Netback including risk management contract settlements equals netback after including (or deducting) risk management contract settlements received (paid). Netback including risk management contract settlements is used by investors and Management to assess the performance of the producing assets after incorporating Management's risk management strategies.

Refer to the table under the heading "Financial and Operating Results" in this press release for the calculation of netback and netback including risk management contract settlements for the three months ended March 31, 2022 and 2021. 

Non-GAAP Ratios

Netback and netback including risk management contract settlements presented on a $/Boe basis are non-GAAP ratios as they each have a non-GAAP financial measure (netback and netback including risk management contract settlements, respectively) as a component.  These measures are not standardized measures under IFRS and might not be comparable to similar financial measures presented by other issuers.  These measures should not be considered in isolation or construed as alternatives to their most directly comparable measure disclosed in the Company's primary financial statements or other measures of financial performance calculated in accordance with IFRS.

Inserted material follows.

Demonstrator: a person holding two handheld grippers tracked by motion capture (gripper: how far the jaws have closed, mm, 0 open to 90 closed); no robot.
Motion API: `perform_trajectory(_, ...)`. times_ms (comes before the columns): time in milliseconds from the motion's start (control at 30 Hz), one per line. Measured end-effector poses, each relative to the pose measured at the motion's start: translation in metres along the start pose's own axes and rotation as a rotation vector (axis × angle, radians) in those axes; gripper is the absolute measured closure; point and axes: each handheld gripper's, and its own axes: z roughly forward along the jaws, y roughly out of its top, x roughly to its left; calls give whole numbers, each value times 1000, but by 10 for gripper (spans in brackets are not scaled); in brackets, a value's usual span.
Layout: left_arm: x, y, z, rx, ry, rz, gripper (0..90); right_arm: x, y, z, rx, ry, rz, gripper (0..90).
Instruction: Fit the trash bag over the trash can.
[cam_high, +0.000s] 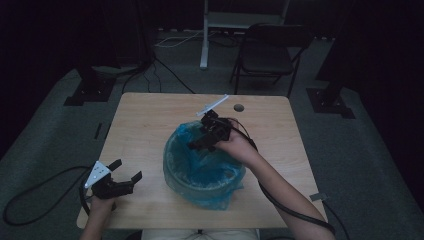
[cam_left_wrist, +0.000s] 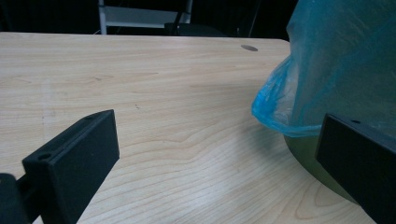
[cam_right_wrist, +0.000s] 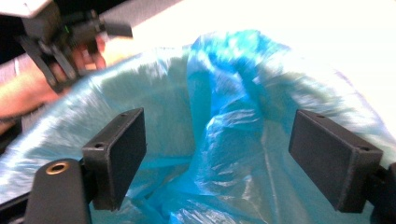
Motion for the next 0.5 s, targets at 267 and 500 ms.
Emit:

Netback on a $/Boe basis is calculated by dividing netback for the applicable period by the total production during the period in Boe.  Netback including risk management contract settlements on a $/Boe basis is calculated by dividing netback including risk management contract settlements for the applicable period by the total production during the period in Boe.  These measures are used by investors and Management to assess netback and netback including risk management contract settlements on a unit of production basis.  

Capital Management Measures

Adjusted funds flow, free cash flow and net debt are capital management measures that Paramount utilizes in managing its capital structure. These measures are not standardized measures and therefore may not be comparable with the calculation of similar measures by other entities.  Refer to Note 15 – Capital Structure in the unaudited Interim Condensed Consolidated Financial Statements of Paramount as at and for the three months ended March 31, 2022 for: (i) a description of the composition and use of these measures, (ii) reconciliations of adjusted funds flow and free cash flow to cash from operating activities, the most directly comparable measure disclosed in the Company's primary financial statements, for the three months ended March 31, 2022 and 2021 and (iii) a calculation of net debt as at March 31, 2022 and December 31, 2021.

Supplementary Financial Measures

This press release contains supplementary financial measures expressed as: (i) cash from operating activities, adjusted funds flow and free cash flow on a per share – basic and per share – diluted basis and (ii) revenue, petroleum and natural gas sales, royalties, operating expenses, transportation and NGLs processing expenses, sales of commodities purchased and commodities purchased on a $/Bbl, $/Mcf or $/Boe basis.

Cash from operating activities, adjusted funds flow and free cash flow on a per share – basic basis are calculated by dividing cash from operating activities, adjusted funds flow or free cash flow, as applicable, over the referenced period by the weighted average basic shares outstanding during the period determined under IFRS.  Cash from operating activities, adjusted funds flow and free cash flow on a per share – diluted basis are calculated by dividing cash from operating activities, adjusted funds flow or free cash flow, as applicable, over the referenced period by the weighted average diluted shares outstanding during the period determined under IFRS. 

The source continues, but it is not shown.